### Assigned task
Print the lines of the listing below verbatim from its first line through the line bearing "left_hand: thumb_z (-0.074". Any pictures are to be omitted.

### Supplied information
● ● ●

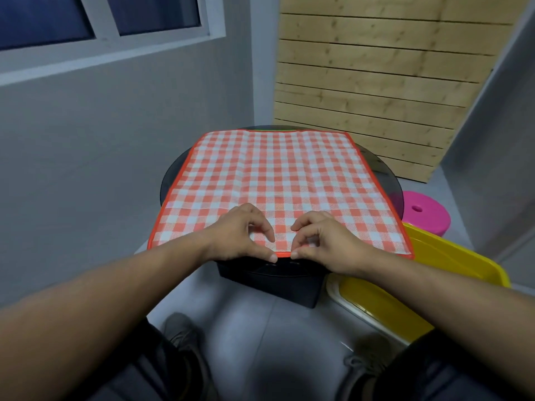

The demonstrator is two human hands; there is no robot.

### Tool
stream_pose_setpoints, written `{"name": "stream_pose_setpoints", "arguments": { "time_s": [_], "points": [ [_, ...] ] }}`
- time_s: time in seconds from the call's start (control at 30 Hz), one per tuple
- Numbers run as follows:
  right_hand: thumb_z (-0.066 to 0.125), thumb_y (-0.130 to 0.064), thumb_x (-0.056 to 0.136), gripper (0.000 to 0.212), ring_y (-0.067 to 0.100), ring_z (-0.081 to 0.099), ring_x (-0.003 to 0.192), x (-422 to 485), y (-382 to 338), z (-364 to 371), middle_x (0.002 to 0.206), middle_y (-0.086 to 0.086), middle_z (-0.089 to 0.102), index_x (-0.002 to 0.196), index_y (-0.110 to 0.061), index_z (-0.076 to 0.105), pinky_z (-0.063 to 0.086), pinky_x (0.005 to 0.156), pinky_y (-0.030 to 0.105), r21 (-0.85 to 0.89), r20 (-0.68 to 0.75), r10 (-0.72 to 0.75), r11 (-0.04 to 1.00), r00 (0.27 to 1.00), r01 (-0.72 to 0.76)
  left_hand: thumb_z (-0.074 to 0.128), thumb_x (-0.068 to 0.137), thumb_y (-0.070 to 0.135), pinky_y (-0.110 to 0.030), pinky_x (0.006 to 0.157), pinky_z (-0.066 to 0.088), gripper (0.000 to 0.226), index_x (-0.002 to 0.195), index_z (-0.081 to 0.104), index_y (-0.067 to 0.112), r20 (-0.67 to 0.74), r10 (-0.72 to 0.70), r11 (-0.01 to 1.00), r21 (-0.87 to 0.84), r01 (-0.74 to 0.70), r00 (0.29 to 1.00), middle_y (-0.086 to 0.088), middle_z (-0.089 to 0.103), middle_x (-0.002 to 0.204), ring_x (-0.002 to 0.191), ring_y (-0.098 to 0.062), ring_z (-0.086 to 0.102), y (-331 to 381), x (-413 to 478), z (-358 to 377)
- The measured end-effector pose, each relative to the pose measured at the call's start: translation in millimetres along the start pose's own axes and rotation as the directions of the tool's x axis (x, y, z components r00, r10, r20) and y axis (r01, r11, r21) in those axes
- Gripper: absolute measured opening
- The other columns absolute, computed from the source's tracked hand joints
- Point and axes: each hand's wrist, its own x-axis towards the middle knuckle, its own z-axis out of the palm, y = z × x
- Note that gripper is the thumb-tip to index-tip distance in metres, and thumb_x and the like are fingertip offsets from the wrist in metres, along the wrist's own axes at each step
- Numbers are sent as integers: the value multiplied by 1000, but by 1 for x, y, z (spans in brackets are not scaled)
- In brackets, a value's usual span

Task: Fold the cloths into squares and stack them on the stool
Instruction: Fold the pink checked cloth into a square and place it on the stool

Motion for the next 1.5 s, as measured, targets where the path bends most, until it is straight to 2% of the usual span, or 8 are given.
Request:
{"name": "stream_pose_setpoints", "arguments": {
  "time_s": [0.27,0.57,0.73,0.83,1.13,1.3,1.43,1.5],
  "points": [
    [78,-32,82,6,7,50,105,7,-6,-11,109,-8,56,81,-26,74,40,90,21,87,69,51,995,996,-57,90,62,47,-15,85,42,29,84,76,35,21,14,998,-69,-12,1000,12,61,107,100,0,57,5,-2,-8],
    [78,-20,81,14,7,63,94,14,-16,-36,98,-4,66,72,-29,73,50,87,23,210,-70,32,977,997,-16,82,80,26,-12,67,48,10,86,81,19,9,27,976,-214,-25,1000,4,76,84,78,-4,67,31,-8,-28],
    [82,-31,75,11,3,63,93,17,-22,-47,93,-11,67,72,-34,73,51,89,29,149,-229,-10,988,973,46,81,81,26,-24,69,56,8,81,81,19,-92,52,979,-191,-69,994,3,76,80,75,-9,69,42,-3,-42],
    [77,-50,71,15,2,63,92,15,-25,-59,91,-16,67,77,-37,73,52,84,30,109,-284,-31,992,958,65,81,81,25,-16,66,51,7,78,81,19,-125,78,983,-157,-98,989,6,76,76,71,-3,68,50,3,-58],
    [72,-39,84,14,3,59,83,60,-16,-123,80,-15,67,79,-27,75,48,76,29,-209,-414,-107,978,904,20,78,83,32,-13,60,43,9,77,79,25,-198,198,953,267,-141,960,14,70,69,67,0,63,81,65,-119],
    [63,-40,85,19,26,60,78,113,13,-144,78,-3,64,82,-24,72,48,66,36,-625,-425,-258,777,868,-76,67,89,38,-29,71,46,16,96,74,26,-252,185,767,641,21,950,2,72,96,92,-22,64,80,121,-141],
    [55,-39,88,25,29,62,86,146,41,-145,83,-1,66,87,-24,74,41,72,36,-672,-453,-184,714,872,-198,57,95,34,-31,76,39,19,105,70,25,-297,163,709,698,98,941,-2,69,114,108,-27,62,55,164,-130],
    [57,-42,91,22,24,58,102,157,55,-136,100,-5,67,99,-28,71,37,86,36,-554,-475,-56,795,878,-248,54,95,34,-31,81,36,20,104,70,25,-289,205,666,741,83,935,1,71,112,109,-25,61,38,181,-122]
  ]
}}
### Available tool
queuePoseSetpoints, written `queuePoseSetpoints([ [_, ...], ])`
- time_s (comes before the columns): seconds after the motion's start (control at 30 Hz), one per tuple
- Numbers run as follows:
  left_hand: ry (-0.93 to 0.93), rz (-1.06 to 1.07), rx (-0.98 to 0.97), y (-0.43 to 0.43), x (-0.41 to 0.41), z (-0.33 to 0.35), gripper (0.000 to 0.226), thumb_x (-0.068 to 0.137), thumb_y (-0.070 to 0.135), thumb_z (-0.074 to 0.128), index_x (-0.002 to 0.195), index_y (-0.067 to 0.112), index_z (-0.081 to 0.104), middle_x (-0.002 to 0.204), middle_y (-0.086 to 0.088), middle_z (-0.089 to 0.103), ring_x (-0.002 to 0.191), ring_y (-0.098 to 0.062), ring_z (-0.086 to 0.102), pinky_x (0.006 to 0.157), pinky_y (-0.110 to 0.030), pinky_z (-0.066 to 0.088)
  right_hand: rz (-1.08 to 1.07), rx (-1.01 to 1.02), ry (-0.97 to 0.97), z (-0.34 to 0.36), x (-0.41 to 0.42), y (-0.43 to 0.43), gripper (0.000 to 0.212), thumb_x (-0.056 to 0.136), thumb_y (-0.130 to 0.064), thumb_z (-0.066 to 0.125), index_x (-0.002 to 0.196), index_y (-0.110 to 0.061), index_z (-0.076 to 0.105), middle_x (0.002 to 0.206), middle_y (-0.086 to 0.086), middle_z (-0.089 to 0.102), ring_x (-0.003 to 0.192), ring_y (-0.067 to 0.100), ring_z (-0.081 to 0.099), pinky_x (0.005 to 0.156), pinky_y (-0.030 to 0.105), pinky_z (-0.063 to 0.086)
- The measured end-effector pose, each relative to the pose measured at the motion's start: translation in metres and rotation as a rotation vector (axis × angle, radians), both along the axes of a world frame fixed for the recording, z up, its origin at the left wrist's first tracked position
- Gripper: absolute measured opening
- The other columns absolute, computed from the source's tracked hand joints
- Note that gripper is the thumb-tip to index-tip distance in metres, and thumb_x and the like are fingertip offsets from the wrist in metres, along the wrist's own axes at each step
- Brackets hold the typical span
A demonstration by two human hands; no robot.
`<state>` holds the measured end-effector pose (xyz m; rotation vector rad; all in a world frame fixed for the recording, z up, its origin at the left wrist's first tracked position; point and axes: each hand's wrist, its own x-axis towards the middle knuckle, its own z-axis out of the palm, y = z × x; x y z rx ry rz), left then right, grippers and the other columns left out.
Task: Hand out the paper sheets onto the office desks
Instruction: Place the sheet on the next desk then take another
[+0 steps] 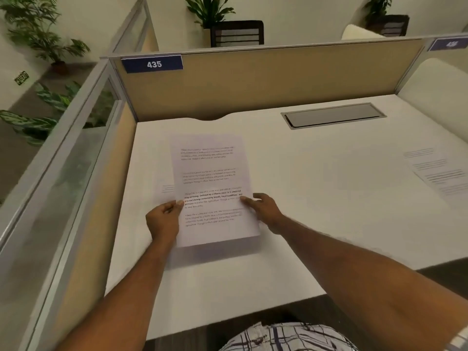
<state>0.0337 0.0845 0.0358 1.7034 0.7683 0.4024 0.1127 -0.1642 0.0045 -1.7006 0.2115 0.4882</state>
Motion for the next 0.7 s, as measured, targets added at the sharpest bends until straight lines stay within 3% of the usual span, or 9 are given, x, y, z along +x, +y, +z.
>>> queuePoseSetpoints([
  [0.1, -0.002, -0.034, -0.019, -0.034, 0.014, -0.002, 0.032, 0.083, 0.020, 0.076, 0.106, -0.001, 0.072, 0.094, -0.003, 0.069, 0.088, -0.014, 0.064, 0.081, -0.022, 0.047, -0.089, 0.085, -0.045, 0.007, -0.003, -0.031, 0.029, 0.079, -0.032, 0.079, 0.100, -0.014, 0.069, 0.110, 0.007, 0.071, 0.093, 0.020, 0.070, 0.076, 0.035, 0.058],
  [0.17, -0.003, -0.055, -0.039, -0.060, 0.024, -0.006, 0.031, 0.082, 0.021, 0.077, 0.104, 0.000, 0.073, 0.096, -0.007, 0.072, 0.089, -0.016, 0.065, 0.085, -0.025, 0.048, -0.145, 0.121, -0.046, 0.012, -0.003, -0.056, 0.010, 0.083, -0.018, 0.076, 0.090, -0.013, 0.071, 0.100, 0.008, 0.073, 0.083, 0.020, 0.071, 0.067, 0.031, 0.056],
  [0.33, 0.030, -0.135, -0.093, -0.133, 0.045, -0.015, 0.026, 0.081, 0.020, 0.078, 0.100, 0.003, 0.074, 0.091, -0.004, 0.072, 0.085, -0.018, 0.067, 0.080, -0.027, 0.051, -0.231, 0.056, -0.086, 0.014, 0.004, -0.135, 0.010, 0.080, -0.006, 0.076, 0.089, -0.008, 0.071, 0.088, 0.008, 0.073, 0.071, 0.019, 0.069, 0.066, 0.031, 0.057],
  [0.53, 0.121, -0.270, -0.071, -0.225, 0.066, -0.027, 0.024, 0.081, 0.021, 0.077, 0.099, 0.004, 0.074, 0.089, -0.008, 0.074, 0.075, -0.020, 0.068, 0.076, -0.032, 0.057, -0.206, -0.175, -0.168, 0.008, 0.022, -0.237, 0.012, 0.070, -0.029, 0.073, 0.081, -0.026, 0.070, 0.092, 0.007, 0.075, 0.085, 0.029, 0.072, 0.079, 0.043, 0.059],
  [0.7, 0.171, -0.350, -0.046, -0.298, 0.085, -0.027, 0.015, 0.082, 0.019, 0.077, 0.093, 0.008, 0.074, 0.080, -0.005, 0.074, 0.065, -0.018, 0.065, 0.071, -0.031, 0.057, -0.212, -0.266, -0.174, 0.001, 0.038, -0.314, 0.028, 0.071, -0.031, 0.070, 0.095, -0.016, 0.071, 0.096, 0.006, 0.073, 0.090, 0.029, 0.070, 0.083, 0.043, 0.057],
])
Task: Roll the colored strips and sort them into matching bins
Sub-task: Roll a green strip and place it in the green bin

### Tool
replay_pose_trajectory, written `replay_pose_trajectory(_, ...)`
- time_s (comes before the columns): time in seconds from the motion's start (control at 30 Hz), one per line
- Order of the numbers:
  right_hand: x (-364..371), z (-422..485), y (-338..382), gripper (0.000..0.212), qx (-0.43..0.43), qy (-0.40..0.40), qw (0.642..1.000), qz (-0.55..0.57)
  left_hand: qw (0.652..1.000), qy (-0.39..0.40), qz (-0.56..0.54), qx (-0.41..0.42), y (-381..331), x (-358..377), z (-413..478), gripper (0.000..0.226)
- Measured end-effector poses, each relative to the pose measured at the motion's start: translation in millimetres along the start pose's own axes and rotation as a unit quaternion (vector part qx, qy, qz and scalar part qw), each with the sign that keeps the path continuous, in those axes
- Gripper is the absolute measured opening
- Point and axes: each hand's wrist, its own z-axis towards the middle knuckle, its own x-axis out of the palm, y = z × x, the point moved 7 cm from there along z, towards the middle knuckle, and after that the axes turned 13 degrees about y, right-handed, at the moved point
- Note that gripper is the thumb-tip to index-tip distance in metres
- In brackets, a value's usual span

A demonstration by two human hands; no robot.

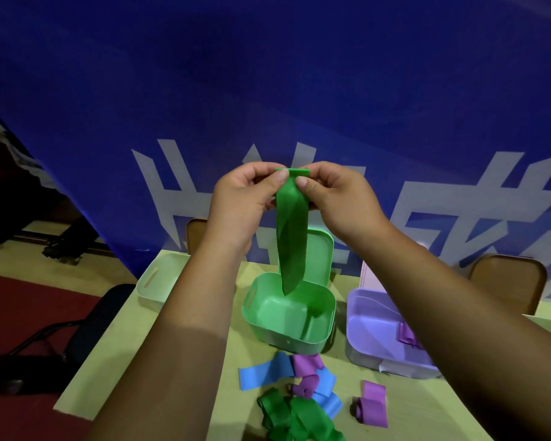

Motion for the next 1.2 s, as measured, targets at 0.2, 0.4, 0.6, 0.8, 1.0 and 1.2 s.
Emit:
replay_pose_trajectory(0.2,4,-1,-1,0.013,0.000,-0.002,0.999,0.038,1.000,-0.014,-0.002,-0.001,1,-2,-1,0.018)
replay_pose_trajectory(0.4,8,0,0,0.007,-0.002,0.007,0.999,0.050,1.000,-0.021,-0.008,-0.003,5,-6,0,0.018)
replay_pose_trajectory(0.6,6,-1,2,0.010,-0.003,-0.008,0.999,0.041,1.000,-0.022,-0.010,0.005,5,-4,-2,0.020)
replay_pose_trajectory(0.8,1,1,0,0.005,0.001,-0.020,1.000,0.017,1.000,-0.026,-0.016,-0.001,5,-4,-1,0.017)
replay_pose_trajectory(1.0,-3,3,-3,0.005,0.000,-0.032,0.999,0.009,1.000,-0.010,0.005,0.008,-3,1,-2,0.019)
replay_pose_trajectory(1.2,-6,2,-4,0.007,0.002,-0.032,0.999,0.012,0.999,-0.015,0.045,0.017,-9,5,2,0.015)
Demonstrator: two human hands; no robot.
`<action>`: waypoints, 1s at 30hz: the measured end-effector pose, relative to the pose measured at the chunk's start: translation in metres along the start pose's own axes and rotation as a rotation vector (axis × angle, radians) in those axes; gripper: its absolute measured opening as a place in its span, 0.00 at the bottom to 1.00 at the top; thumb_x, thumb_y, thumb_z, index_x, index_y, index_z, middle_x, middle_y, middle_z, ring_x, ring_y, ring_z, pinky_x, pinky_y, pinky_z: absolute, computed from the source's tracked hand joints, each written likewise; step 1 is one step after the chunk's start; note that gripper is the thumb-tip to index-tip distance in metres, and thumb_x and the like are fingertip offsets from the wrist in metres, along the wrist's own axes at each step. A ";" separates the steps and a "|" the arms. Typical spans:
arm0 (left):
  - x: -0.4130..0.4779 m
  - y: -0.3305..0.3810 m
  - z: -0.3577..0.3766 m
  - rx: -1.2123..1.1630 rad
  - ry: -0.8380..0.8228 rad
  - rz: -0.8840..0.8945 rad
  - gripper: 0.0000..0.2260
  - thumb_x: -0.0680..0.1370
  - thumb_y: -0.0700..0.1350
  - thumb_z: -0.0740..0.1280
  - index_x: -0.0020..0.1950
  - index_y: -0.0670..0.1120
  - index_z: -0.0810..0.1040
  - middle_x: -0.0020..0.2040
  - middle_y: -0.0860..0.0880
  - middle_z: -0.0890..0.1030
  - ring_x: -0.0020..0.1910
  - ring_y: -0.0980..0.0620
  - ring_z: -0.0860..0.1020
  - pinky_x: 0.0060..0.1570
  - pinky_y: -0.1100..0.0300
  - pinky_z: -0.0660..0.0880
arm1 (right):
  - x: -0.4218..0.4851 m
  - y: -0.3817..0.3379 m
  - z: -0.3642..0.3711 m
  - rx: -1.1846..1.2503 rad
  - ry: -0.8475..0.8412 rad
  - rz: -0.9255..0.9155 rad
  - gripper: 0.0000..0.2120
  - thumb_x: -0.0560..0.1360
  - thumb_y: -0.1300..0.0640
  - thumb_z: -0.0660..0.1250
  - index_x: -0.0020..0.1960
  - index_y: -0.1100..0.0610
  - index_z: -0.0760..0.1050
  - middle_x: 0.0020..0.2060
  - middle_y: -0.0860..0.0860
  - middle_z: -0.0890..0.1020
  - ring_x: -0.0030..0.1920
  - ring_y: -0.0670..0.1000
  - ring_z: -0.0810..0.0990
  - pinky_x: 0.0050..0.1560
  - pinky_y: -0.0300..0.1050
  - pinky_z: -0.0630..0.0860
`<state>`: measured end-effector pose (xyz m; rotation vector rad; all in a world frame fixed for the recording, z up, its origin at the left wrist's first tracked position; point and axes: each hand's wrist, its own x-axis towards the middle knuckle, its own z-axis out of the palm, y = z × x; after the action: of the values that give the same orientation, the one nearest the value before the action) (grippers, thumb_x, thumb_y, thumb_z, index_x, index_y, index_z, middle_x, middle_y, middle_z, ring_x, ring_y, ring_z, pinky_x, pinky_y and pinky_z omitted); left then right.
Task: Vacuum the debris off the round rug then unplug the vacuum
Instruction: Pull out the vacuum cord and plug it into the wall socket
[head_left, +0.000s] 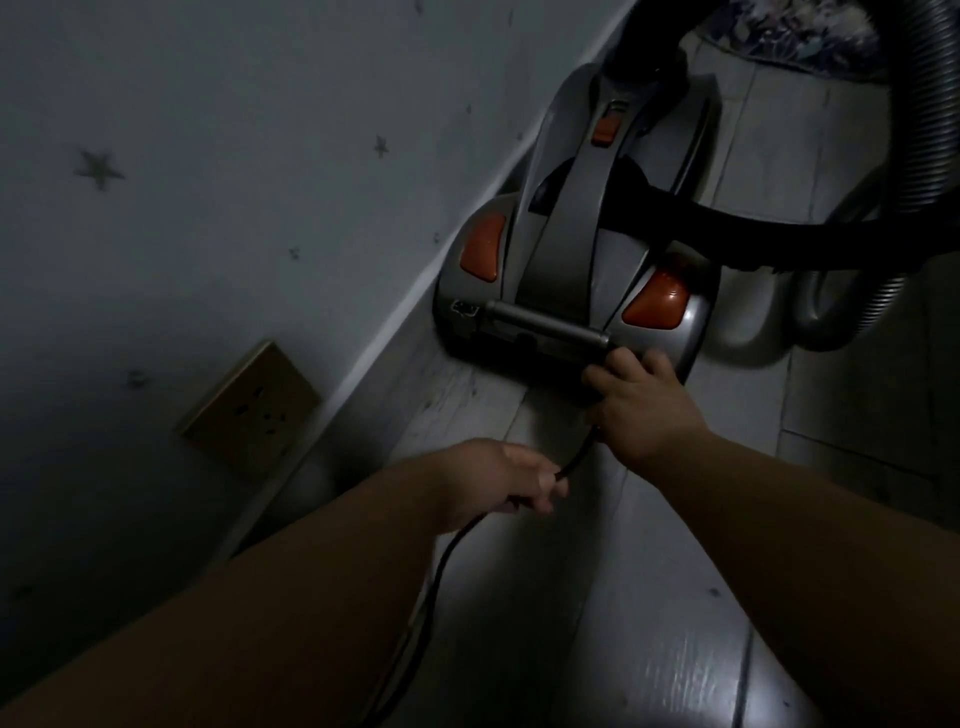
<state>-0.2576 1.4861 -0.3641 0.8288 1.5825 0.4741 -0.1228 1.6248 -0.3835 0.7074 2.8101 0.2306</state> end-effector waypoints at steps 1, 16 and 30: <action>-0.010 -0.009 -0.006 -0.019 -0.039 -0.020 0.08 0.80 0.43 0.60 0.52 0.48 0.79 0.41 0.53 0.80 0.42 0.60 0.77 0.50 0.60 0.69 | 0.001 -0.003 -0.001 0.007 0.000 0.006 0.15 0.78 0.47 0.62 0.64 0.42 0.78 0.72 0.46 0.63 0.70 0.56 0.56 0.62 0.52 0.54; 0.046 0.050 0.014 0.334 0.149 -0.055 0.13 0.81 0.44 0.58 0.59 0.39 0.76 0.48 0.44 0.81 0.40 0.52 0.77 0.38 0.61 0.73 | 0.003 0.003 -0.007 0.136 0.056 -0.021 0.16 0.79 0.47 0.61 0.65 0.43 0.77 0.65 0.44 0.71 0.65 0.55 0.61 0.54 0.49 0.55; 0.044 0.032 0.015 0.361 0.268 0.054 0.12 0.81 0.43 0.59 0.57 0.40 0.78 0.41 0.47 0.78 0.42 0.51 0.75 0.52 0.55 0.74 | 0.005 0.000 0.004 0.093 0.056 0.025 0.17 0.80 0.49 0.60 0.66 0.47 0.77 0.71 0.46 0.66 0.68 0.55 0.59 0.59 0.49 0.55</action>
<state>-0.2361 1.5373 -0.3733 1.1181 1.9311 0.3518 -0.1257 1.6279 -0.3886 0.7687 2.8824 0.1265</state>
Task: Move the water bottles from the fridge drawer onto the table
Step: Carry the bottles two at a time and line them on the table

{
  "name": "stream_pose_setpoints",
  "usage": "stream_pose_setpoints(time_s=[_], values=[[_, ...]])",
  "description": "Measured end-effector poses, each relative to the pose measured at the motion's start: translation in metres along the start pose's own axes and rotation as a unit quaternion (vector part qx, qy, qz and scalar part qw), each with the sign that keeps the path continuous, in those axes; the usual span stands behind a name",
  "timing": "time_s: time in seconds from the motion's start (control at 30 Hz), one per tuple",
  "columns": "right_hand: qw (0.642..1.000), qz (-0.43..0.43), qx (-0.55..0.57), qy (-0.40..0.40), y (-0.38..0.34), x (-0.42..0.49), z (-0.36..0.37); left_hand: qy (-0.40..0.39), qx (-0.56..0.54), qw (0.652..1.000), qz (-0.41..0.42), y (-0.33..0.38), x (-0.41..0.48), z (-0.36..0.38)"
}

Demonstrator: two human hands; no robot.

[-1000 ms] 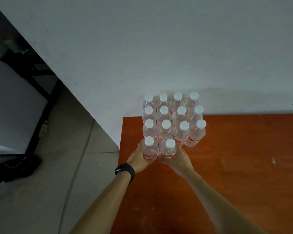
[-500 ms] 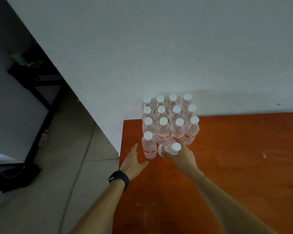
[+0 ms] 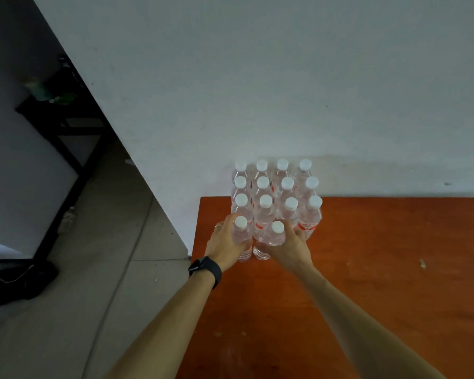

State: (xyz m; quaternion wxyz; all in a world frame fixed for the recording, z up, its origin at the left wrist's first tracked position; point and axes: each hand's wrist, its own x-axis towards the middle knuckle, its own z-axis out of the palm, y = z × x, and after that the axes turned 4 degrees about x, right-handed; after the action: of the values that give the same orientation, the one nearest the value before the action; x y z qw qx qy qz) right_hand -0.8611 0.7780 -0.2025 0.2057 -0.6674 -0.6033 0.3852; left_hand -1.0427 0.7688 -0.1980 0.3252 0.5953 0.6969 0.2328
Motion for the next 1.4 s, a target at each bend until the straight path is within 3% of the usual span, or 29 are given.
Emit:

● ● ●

### Result below
The demonstrator is two human hands; there is no robot.

### Tool
stream_pose_setpoints, written `{"name": "stream_pose_setpoints", "arguments": { "time_s": [_], "points": [ [_, ...] ] }}`
- time_s: time in seconds from the call's start (control at 30 Hz), one per tuple
- Numbers run as follows:
  right_hand: thumb_z (-0.066 to 0.125), thumb_y (-0.130 to 0.064), thumb_x (-0.056 to 0.136), gripper (0.000 to 0.212), ring_y (-0.067 to 0.100), ring_z (-0.081 to 0.099), ring_x (-0.003 to 0.192), x (-422 to 485), y (-382 to 338), z (-364 to 371), middle_x (0.002 to 0.206), middle_y (-0.086 to 0.086), middle_z (-0.089 to 0.102), index_x (-0.002 to 0.196), index_y (-0.110 to 0.061), index_z (-0.076 to 0.105), pinky_z (-0.063 to 0.086), pinky_x (0.005 to 0.156), pinky_y (-0.030 to 0.105), r21 (-0.85 to 0.89), r20 (-0.68 to 0.75), r10 (-0.72 to 0.75), r11 (-0.04 to 1.00), r00 (0.27 to 1.00), r01 (-0.72 to 0.76)
  left_hand: thumb_z (-0.074 to 0.128), thumb_x (-0.068 to 0.137), thumb_y (-0.070 to 0.135), pinky_y (-0.110 to 0.030), pinky_x (0.006 to 0.157), pinky_z (-0.066 to 0.088), gripper (0.000 to 0.226), index_x (-0.002 to 0.195), index_z (-0.081 to 0.104), index_y (-0.067 to 0.112), r20 (-0.67 to 0.74), r10 (-0.72 to 0.70), r11 (-0.01 to 1.00), r21 (-0.87 to 0.84), r01 (-0.74 to 0.70), r00 (0.29 to 1.00), middle_y (-0.086 to 0.088), middle_z (-0.089 to 0.103), middle_x (-0.002 to 0.204), ring_x (-0.002 to 0.191), ring_y (-0.098 to 0.062), ring_z (-0.086 to 0.102), y (-331 to 381), x (-413 to 478), z (-358 to 377)

That completes the response.